■ YOUR ASSIGNMENT ■
Give the number of lines below that contain "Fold", with no other output.

──────── SOURCE DATA

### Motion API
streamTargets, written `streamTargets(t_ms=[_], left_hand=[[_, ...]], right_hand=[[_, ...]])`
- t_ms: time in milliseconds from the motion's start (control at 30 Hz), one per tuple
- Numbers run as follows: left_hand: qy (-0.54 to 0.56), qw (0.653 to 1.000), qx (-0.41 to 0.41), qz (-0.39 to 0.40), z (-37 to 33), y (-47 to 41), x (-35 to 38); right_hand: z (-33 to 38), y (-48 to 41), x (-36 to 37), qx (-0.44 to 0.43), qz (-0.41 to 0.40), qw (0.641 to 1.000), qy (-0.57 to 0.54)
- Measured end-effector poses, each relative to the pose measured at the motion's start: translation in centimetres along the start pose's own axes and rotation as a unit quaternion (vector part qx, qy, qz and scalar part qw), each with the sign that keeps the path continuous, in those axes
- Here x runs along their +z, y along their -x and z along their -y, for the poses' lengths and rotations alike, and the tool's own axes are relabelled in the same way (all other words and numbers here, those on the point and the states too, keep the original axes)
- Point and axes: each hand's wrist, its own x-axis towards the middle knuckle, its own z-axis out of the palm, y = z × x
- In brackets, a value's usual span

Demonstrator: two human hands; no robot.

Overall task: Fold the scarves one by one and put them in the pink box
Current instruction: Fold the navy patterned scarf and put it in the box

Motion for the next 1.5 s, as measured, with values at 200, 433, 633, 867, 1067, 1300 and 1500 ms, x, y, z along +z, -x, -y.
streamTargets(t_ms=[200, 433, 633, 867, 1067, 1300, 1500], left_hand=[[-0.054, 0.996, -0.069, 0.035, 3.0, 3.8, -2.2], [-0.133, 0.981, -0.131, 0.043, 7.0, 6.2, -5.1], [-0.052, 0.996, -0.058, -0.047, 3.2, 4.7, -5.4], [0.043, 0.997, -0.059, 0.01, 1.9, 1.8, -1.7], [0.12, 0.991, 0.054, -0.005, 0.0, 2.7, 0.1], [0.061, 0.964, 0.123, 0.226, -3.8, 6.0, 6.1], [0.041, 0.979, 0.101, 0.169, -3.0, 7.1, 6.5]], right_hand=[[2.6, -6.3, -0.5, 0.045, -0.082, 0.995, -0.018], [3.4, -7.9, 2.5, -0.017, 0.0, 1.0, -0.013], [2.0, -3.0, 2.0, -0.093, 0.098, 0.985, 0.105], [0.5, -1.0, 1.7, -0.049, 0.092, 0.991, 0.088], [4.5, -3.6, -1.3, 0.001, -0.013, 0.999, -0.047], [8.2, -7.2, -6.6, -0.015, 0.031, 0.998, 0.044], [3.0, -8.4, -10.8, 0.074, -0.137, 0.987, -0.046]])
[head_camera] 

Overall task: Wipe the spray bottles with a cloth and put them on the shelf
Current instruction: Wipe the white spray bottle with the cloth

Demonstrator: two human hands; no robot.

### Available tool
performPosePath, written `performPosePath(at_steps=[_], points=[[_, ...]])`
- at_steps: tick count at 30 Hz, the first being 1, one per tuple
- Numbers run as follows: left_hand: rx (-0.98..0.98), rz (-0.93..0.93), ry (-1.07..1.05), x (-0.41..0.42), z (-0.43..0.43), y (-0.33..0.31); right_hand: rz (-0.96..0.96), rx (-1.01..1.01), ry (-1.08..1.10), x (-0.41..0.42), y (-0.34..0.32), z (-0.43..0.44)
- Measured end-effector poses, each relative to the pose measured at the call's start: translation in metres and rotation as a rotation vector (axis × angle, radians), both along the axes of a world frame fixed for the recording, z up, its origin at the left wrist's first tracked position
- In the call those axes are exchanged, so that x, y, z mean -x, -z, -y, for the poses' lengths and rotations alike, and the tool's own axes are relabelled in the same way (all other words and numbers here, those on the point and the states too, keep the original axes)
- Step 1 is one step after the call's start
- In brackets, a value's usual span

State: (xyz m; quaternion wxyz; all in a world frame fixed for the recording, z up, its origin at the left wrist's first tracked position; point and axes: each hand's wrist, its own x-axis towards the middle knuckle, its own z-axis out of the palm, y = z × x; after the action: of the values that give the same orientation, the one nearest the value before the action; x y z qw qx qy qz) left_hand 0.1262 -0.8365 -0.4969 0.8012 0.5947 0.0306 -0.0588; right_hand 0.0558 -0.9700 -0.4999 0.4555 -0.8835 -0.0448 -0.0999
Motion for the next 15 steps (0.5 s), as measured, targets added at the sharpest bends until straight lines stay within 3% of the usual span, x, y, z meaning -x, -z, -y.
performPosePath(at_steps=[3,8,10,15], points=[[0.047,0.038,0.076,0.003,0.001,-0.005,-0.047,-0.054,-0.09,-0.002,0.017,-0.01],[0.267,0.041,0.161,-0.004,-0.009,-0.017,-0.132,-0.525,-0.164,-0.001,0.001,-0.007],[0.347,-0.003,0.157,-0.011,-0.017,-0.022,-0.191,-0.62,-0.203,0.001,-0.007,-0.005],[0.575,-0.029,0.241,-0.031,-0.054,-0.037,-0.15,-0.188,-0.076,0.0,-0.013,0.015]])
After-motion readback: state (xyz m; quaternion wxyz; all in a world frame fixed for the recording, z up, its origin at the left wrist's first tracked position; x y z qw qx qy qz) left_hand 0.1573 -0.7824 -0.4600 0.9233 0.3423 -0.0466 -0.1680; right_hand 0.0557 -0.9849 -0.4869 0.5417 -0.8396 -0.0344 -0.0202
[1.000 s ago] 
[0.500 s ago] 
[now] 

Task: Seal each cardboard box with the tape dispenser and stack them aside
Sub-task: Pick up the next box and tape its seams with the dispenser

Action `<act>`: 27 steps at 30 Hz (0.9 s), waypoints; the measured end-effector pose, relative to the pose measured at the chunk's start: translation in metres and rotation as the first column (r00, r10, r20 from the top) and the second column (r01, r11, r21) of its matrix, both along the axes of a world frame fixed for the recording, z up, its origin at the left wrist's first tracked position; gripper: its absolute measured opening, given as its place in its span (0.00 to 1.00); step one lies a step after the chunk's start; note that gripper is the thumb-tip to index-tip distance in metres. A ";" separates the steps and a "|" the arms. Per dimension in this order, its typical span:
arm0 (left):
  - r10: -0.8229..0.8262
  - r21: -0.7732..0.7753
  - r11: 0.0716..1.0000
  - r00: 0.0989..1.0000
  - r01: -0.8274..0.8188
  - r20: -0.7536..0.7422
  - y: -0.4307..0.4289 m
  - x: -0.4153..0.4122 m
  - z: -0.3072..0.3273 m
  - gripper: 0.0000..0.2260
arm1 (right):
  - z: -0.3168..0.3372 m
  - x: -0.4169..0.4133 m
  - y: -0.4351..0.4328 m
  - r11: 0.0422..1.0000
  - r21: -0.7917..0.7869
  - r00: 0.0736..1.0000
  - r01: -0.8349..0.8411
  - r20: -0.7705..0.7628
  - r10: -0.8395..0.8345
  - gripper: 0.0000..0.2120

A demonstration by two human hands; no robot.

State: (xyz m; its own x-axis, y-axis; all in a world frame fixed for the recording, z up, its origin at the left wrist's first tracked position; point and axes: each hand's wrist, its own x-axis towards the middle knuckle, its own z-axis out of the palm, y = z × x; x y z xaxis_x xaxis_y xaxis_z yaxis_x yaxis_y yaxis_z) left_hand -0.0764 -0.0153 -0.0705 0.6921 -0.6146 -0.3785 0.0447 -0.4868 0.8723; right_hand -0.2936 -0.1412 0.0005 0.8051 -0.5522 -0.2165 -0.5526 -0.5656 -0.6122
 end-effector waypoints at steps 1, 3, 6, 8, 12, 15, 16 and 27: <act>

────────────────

■ TASK RESPONSE ■
2